Task: Within the data below, find the string "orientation" and return each line where it occurs.

Data shown:
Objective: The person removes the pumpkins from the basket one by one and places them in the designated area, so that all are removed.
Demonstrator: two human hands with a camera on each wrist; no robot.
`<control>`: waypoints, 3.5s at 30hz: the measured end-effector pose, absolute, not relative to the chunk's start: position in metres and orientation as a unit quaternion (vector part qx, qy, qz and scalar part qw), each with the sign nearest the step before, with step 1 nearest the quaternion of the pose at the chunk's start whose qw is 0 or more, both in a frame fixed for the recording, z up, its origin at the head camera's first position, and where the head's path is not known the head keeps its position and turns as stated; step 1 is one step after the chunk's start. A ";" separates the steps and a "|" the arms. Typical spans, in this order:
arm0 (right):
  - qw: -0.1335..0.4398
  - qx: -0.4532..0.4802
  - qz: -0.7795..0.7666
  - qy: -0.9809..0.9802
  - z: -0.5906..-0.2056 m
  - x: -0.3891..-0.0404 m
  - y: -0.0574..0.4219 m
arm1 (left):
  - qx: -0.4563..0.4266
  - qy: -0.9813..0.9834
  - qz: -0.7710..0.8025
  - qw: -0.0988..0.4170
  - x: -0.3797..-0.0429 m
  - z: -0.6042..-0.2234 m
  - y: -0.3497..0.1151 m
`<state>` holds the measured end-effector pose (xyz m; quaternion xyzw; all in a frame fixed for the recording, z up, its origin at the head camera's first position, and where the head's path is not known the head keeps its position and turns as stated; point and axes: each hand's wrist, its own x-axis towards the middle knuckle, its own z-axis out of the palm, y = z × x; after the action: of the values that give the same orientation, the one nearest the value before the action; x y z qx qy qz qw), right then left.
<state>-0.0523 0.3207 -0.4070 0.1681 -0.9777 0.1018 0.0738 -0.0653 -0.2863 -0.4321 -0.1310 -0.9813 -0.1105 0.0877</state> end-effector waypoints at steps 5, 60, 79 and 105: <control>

Finished exercise:
`<control>`: waypoints, 3.5s at 30hz: the measured end-effector pose, absolute, not relative to the chunk's start: position in metres and orientation as a unit quaternion (vector part qx, qy, qz and scalar part qw), each with the sign nearest the step before, with step 1 nearest the quaternion of the pose at the chunk's start whose qw is 0 or more, both in a frame fixed for the recording, z up, its origin at the head camera's first position, and where the head's path is not known the head keeps its position and turns as stated; step 1 is one step after the chunk's start. A ";" separates the steps and a "|" the arms. Typical spans, in this order:
`<state>` holds the measured end-effector pose (xyz m; quaternion xyzw; all in a frame fixed for the recording, z up, its origin at the head camera's first position, and where the head's path is not known the head keeps its position and turns as stated; point and axes: each hand's wrist, its own x-axis towards the middle knuckle, its own z-axis out of the palm, y = z × x; after the action: of the values that give the same orientation, the one nearest the value before the action; x y z qx qy qz qw), right then left.

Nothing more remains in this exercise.